» **Work to be completed**
The lines to return are those below that contain the word "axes".

» **Dataset section**
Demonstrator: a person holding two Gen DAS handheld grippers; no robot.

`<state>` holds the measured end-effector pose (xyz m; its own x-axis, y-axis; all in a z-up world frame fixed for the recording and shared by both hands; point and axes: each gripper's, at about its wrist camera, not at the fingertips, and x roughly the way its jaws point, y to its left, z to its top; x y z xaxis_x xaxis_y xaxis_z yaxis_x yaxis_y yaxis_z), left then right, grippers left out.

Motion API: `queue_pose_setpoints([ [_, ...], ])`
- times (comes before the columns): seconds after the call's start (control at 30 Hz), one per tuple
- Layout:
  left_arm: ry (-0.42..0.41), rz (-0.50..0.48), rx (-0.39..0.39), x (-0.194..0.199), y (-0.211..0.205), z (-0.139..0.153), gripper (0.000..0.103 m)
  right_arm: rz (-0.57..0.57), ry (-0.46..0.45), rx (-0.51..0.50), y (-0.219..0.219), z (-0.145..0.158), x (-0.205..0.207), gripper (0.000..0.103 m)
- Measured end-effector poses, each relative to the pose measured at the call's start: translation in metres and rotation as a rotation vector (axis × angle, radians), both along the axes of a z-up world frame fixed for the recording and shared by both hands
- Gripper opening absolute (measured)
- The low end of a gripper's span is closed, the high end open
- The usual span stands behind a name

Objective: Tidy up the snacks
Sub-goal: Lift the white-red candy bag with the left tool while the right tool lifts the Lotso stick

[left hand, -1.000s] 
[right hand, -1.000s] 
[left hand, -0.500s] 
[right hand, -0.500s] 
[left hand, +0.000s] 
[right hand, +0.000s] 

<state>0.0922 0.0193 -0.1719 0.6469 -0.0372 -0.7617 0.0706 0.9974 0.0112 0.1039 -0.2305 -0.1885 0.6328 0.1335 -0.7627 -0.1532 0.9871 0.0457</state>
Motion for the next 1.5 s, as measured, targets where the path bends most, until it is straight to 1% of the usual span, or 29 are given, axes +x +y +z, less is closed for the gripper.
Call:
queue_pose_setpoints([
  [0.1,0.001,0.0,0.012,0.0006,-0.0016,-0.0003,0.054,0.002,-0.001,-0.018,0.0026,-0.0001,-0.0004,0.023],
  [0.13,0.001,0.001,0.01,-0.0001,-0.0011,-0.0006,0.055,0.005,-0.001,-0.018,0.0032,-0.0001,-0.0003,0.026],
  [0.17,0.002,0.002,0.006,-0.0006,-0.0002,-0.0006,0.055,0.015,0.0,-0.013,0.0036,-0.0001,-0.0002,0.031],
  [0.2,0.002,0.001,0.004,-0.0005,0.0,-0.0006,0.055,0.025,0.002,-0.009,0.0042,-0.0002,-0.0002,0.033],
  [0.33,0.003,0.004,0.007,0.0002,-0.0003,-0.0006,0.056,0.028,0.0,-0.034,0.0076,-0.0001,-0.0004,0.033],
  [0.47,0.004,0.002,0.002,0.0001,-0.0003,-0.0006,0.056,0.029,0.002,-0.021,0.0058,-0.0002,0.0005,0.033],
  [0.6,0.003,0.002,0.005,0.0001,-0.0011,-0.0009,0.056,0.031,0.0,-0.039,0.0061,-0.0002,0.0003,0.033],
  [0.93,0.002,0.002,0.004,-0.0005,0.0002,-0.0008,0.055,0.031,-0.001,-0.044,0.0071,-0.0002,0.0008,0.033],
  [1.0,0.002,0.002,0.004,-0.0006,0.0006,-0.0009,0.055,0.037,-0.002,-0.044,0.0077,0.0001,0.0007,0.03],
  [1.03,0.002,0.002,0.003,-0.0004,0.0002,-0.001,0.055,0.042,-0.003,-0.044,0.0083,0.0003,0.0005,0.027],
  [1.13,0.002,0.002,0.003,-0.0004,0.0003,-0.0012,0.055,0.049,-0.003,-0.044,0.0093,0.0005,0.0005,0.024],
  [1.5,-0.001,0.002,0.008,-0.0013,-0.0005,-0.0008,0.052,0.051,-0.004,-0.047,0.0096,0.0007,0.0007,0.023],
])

» **Response to this task**
`<state>` holds the measured end-effector pose (xyz m; its own x-axis, y-axis; all in a z-up world frame fixed for the recording and shared by both hands; point and axes: each gripper's, at about its wrist camera, not at the fingertips, and x roughly the way its jaws point, y to its left, z to its top; x y z xaxis_x xaxis_y xaxis_z yaxis_x yaxis_y yaxis_z), left then right, grippers left out.
- Measured end-effector poses, each relative to the pose measured at the call's start: translation in metres and rotation as a rotation vector (axis × angle, radians), both along the axes of a z-up world frame fixed for the recording and shared by both hands
Motion for the next 1.5 s, as measured, targets where the path bends most, until it is straight to 1% of the usual span, or 29 are given, axes +x +y +z, less is closed for the gripper.

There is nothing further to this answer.